**Exercise aim**
Transcribe the full listing below exactly.

**Supplied data**
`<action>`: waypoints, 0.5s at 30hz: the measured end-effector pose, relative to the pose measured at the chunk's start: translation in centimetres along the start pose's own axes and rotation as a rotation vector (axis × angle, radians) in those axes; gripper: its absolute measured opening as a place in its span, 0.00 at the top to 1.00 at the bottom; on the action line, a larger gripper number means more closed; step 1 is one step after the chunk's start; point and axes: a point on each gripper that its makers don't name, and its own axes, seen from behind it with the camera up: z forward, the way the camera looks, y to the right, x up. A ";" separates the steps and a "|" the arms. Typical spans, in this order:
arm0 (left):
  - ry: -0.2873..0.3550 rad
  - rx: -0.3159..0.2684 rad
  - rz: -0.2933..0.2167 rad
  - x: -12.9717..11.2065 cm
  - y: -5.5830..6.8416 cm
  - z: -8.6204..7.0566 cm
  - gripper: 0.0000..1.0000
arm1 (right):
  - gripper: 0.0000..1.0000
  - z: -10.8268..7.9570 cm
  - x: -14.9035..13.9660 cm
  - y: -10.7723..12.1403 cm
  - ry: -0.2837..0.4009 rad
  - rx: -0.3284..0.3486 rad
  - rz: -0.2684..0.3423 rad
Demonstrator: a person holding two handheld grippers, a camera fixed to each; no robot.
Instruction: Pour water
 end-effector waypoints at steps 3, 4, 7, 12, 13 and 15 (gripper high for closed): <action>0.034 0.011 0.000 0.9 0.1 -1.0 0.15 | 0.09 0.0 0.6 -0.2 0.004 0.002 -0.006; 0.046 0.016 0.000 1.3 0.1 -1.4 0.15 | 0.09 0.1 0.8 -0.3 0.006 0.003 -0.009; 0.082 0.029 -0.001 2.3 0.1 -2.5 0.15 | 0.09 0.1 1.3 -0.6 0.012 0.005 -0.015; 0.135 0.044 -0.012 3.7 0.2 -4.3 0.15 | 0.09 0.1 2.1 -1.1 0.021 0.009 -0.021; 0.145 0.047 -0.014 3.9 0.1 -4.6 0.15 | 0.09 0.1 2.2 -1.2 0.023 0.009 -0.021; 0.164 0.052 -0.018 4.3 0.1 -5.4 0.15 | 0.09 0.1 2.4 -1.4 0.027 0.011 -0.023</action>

**Finished exercise**
`<action>`: waypoints, 0.5s at 30hz: the measured end-effector pose, relative to the pose measured at the chunk's start: translation in centimetres along the start pose's own axes and rotation as a rotation vector (axis × angle, radians) in those axes; gripper: its absolute measured opening as a place in its span, 0.00 at the top to 1.00 at the bottom; on the action line, a larger gripper number means more closed; step 1 is one step after the chunk's start; point and axes: a point on each gripper that its makers don't name, and its own axes, seen from behind it with the camera up: z forward, the way the camera looks, y to the right, x up. A ";" separates the steps and a "|" the arms. Typical spans, in this order:
arm0 (left):
  - ry: -0.2873..0.3550 rad
  - rx: -0.3159..0.2684 rad
  - rz: -0.2933..0.2167 rad
  - x: -12.9717..11.2065 cm
  - y: -5.5830..6.8416 cm
  - z: -8.6204..7.0566 cm
  - gripper: 0.0000..1.0000
arm1 (right):
  - gripper: 0.0000..1.0000
  - z: -10.8268..7.9570 cm
  - x: -14.9035..13.9660 cm
  - y: -10.7723..12.1403 cm
  - ry: -0.2837..0.4009 rad
  - rx: -0.3284..0.3486 rad
  - rz: -0.2684..0.3423 rad
Demonstrator: a person holding two handheld grippers, a camera fixed to each; no robot.
Instruction: Pour water
 end-effector waypoints at steps 3, 4, 7, 12, 13 and 15 (gripper high for closed): <action>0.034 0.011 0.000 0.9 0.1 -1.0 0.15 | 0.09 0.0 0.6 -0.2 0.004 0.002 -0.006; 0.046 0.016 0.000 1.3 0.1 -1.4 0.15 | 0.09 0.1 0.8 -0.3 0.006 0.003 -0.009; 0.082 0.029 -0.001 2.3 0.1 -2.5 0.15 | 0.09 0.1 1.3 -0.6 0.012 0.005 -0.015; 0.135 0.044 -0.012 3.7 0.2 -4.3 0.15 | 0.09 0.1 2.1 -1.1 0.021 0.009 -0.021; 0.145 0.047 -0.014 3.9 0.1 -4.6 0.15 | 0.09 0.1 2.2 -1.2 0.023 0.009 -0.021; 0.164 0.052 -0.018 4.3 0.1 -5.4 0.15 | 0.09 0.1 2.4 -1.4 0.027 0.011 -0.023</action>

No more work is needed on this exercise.